明智光秀の妻は、姓名を妻木煕子と言います。
生年は不明ですが、1530年ごろではないかと推測されています。
妻木氏は美濃(岐阜県)の土豪で、現在の土岐市妻木に山城を構えていました。
これは409メートルの山上に築かれたもので、現在でも石垣や曲輪、土塁が残っており、県の史跡に指定されています。
煕子の父はこの妻木氏の当主・範煕です。
細川氏の家史である『綿考輯録』に、「細川忠興の正室であるガラシャ(光秀の三女)の母は、妻木範煕の娘である」と記録されていることが、その根拠になっています。
光秀との結婚
煕子はやがて、同じく美濃の豪族の一員である、明智光秀と結婚します。
光秀の出身については諸説あるのですが、妻木家の娘と結婚したことが、美濃の豪族出身だとする説を補強していると考えられます。
豪族は婚姻によって近隣の豪族との関係を深め、互いの利益を守るのが、当時はあたりまえに行われていることだったからです。
なお明智氏と妻木氏は、元は同族だったという説があります。
【煕子の夫・明智光秀】
疱瘡の跡があったという逸話
結婚する前に、煕子は疱瘡にかかって顔に跡が残ってしまった、という話があります。
このため、結婚が危ぶまれたのですが、光秀は意に介さず、煕子を妻に迎えたと言われています。
流浪の生活から越前へ
こうして煕子の結婚生活が始まりましたが、やがて明智氏は領地を失い、光秀は流浪することになります。
これは1556年に美濃で行われた、領主である斎藤道三と、その子の義龍の争いが原因だとされています。
明智氏は道三と縁戚関係にあったため、道三に味方しました。
しかし道三が義龍に敗れて戦死し、明智氏は居城を攻め落とされ、勢力を失います。
この時に一族の多くが戦死しましたが、生き残った光秀は流浪することになりました。
そして煕子もまた、故郷を離れることになります。
越前で仕官する
流浪時代の光秀の動向は不明ですが、やがて越前(福井県)の大名・朝倉氏に仕官します。
しかし収入が乏しく、連歌の会の費用の捻出ができない光秀を見かね、煕子は自分の髪を売ってそれを工面した、という逸話があります。
これが史実かは不明ですが、この話を元にして、松尾芭蕉が「月さびよ 明智が妻の 咄せむ」という句を読んでいます。
これは芭蕉が旅の途中、貧しい境遇にあるにも関わらず、暖かいもてなしをしてくれた夫婦に贈った句です。
先の逸話とあわせて、光秀と煕子の夫婦仲が良好だったのは事実なのでしょう。
光秀が出世する
その後、将軍位を争う足利義昭が越前に避難してくると、光秀はこれが世に出るきっかけになると考えたようで、義昭に仕官します。

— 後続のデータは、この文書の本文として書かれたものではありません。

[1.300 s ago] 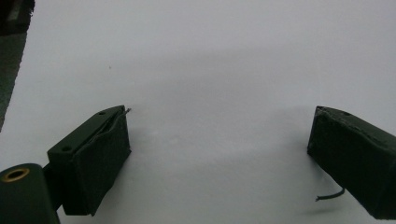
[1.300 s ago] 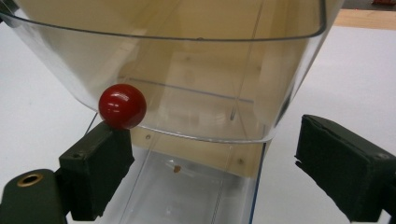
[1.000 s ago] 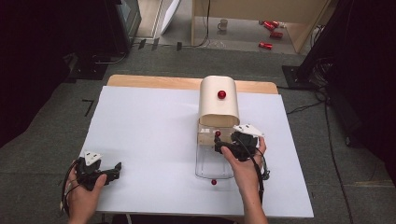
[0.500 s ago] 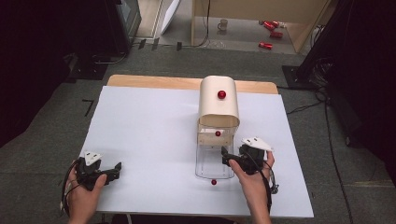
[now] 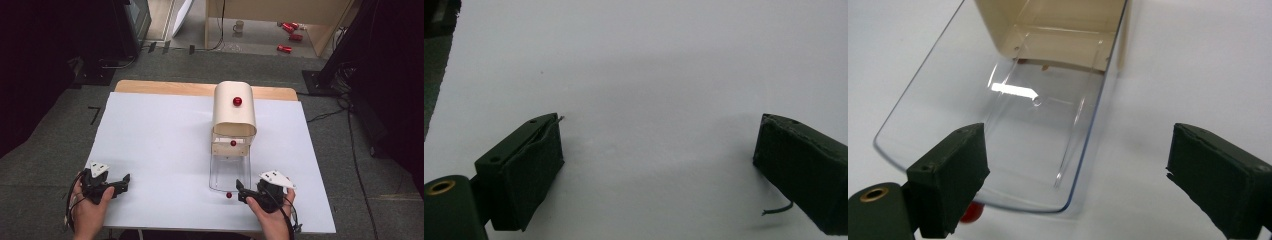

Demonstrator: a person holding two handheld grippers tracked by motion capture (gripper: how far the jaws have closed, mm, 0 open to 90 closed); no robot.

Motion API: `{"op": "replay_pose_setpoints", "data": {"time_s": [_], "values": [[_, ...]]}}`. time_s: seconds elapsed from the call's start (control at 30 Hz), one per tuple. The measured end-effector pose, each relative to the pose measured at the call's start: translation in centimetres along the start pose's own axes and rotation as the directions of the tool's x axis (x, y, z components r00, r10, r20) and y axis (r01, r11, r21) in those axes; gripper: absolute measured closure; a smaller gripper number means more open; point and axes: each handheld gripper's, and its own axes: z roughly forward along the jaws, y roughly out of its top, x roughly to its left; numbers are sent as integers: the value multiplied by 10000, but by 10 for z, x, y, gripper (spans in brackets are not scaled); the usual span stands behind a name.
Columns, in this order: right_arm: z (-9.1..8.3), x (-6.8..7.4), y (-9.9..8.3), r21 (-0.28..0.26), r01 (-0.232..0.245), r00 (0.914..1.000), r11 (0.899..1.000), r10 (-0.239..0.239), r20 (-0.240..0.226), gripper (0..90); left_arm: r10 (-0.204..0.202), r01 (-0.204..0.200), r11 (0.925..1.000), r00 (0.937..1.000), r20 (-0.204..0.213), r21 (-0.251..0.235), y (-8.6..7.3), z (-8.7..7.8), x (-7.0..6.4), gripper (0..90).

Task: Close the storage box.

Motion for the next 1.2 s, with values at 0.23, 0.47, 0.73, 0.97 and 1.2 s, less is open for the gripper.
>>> {"op": "replay_pose_setpoints", "data": {"time_s": [0.23,0.47,0.73,0.97,1.2], "values": [[-4,10,-20,268,11,9997,9996,-4,-254,91,1,-1,10000,10000,0,-2,0,0,0,55],[3,16,-38,766,113,9993,9970,-86,-355,91,2,-2,10000,10000,0,3,0,0,0,55],[18,26,-46,1257,619,9980,9901,-594,-238,122,3,-3,10000,10000,2,6,0,0,0,55],[19,27,-47,1187,688,9976,9905,-681,-95,163,4,-4,10000,10000,3,8,0,0,0,55],[18,29,-46,1086,793,9968,9909,-793,-47,174,3,-3,10000,10000,1,7,0,0,0,55]]}}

そして織田信長との交渉が始まると、それに関与し、やがて信長にも仕えるようになりました。
元々が美濃の出身であり、信長の岳父である道三とも縁戚関係にあったことが、寄与したのかもしれません。
信長が京都への上洛を果たし、義昭を将軍に就任させると、光秀は両者の間を取りもつ役割を担うようになります。
さらに光秀は京都で行政手腕を発揮し、軍事でも活躍したことから、信長に重用されるようになりました。
こうして光秀は時流に乗り、一躍表舞台に登場することになったのでした。
父が光秀の補佐をする
やがて光秀は信長に抜擢されて坂本城主となり、数千の軍を指揮するほどの立場になります。
すると煕子の父・範煕が本領を離れ、光秀を補佐するようになりました。
こうして妻木氏と明智氏の関わりが、さらに深くなっていきます。
二男と四女を生む
煕子は二人の男子と四人の女子を生んだとされています。
(三男もいたという説もあります)
長男は光慶といい、光秀の後継ぎの立場にありました。
次男は名が不明ですが、大和(奈良県)の大名・筒井順慶の養子になったと言われています。
長女は重臣の明智光春に、次女は一族の明智光忠に、三女は細川忠興に、四女は織田信澄(信長の甥)に、それぞれ嫁いでいます。
光秀は信長の重臣として出世頭となり、子どもたちは重臣や有力者たちに嫁ぎ、煕子の置かれていた環境は、流浪の時代から一変しました。
この頃が、最も幸福な時期だったろうと思われます。